Samaritans and Jews each think the other has gone off the rails and are interpreting their biblical texts all wrong. They have split off from one another and rather than finding a way to work through their differences in belief they hate each other and want the other eliminated. Samaritans think Torah should be the only sacred texts, and Jews think the Torah is just he beginning.

This is where the story really shifts gears and changes pace. Where Jesus gives no detail of the injured person in the ditch, he gives extensive detail to the Samaritan. We know the nationality of this person, we know they are of at least moderate wealth (they have the money and means to travel with an animal. Are carrying oil which wasn’t something most people would have ready access to. They have negation skills and are able to barter for the injured to stay in an inn until they can recover promising to reimburse any additional expense), and then Jesus goes into extensive detail about how the Samaritan cares for the person in the ditch.

The Samaritan does more than just check to see if the person in the ditch is alive, they offer long term care, an ongoing sacrifice. This demonstrates that loving the neighbor is continual and involves trust. The Samaritan trusts the innkeeper will follow through and the person in the ditch trusts the Samaritan will follow through.
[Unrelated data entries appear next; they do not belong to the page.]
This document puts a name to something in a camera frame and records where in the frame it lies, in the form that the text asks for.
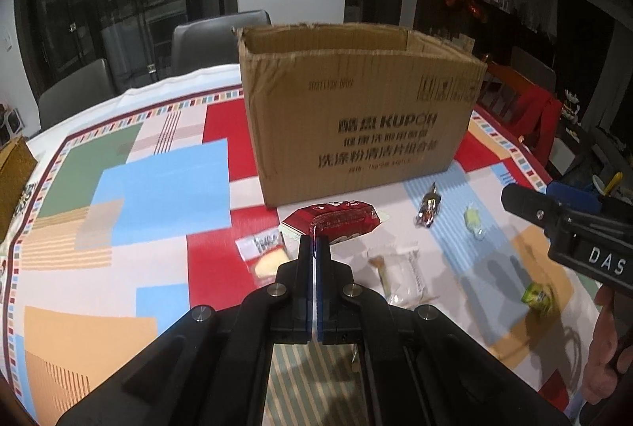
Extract red snack packet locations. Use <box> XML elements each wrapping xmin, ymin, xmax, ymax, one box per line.
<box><xmin>282</xmin><ymin>201</ymin><xmax>381</xmax><ymax>244</ymax></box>

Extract white pastry packet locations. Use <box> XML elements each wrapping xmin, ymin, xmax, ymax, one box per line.
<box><xmin>366</xmin><ymin>244</ymin><xmax>436</xmax><ymax>309</ymax></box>

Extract person right hand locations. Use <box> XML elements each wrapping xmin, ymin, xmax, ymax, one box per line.
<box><xmin>582</xmin><ymin>285</ymin><xmax>632</xmax><ymax>405</ymax></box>

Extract white yellow cracker packet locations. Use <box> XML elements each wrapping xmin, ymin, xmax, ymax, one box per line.
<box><xmin>235</xmin><ymin>228</ymin><xmax>290</xmax><ymax>285</ymax></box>

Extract green wrapped candy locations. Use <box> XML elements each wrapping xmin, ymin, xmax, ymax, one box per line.
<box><xmin>464</xmin><ymin>205</ymin><xmax>485</xmax><ymax>240</ymax></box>

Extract green yellow snack packet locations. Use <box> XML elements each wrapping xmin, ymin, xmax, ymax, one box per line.
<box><xmin>521</xmin><ymin>282</ymin><xmax>555</xmax><ymax>314</ymax></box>

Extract red wooden chair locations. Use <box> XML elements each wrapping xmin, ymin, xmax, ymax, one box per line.
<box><xmin>478</xmin><ymin>61</ymin><xmax>562</xmax><ymax>167</ymax></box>

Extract gold foil wrapped candy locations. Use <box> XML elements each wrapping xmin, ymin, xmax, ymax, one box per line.
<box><xmin>414</xmin><ymin>183</ymin><xmax>441</xmax><ymax>228</ymax></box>

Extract brown cardboard box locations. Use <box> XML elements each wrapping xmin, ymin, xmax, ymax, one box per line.
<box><xmin>237</xmin><ymin>23</ymin><xmax>487</xmax><ymax>207</ymax></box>

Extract colourful patterned tablecloth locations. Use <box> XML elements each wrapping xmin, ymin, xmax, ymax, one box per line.
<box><xmin>1</xmin><ymin>66</ymin><xmax>598</xmax><ymax>425</ymax></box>

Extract grey dining chair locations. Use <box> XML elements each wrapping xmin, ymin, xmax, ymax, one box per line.
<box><xmin>172</xmin><ymin>10</ymin><xmax>271</xmax><ymax>75</ymax></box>
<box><xmin>39</xmin><ymin>58</ymin><xmax>118</xmax><ymax>131</ymax></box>

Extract woven tissue box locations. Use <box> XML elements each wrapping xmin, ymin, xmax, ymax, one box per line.
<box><xmin>0</xmin><ymin>137</ymin><xmax>38</xmax><ymax>240</ymax></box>

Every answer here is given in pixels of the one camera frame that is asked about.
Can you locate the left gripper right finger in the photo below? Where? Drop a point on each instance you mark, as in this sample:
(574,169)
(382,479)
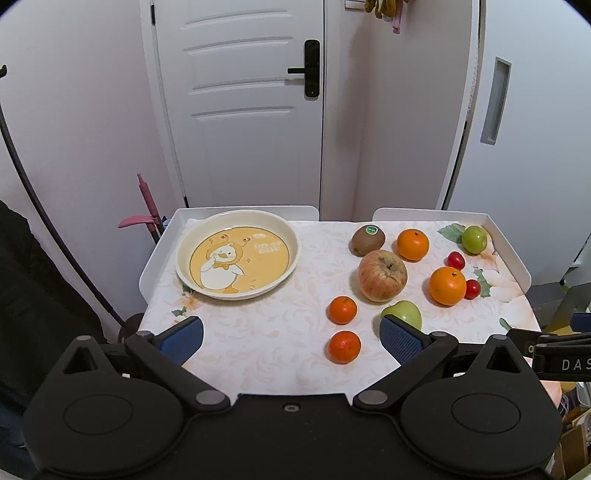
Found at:
(420,356)

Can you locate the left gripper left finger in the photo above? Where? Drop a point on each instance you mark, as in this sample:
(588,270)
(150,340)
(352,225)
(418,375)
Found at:
(164,355)

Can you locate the green apple front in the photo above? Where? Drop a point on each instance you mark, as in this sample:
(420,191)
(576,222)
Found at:
(406,311)

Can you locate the green apple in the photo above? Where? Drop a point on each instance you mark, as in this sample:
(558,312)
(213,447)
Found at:
(406,311)
(475,239)

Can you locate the orange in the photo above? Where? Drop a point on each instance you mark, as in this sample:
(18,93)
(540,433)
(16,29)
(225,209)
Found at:
(413,244)
(447,286)

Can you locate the red cherry tomato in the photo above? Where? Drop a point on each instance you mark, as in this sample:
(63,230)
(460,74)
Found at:
(456,260)
(473,289)

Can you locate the small tangerine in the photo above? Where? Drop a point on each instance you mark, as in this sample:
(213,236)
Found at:
(344,347)
(342,310)

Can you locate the large red yellow apple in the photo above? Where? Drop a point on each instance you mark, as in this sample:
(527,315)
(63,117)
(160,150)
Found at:
(382,275)

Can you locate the cream duck print plate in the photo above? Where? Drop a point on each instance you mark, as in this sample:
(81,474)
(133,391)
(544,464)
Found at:
(237,255)

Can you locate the brown kiwi with sticker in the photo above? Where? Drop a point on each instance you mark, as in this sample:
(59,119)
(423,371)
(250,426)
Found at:
(366,239)

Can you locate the green apple far right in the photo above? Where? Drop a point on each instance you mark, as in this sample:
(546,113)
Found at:
(475,239)

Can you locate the dark clothing of person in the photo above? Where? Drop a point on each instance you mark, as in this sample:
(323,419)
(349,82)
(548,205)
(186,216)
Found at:
(41,313)

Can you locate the white tray table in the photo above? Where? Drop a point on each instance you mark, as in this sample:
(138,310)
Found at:
(323,286)

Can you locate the white wardrobe sliding door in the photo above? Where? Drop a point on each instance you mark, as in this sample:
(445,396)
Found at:
(523,152)

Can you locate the white panel door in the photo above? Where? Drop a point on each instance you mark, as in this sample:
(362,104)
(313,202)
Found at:
(236,128)

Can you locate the black door handle lock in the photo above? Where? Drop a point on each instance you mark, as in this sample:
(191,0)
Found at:
(311,71)
Now we return to the conversation between Jesus and the lawyer. Where Jesus asks, who was the neighbor here? The lawyer is so wrapped in his hatred he can’t even answer by saying the Samaritan, instead he says the one who showed mercy. Jesus tells him to go and DO likewise. Not go and be, but go and do. Loving god and loving your neighbor are actions not just simply ways of being. We don’t know what the lawyer does with this information because that’s where Luke stops recording. We can only know how we will respond.

Jesus is defining the neighbor here as the enemy. The Jews would have seen the Samaritan as the enemy, yet Jesus is painting the enemy as someone capable of doing good. Rather than doing harm as was expected, the Samaritan is the one to show love and compassion. Something no one would have expected. Again Jesus is urging his followers to recognize the humanity in even those who hate us, and see their potential for good. Amy Jill-Levine poses this question in regards to the parable,

“Can we finally agree that it is better to acknowledge the humanity and the potential to do good in the enemy, rather than to choose death? Imagine the potential of being able to bind up our enemies wounds, or to have them do the same to us.”

This part of the world is still in conflict with one another. We could paint this story in modern terms and it would have the same impact as it did to Jesus’s original audience. Samaria today is what we know as Occupied Palestine. The traveler would have been an Israeli Jew on their way from Jerusalem to Jericho and are attacked by robbers. Those who pass who should help would be a jewish medic from Israeli defense force and a missionary from the Presbyterian church on mission from the US. And the Samaritan would be a Palestinian Muslim, a Hamas sympathizer. Hamas is a political party who looks for the destruction of Israel. The least expected person to stop and help. Neither party is particularly marginalized, rather they have equal hate for one another. So in today’s terms this story would be titled The Good Hamas Member” which provokes an entirely new meaning than how we have defined Good Samaritan. Let’s choose life.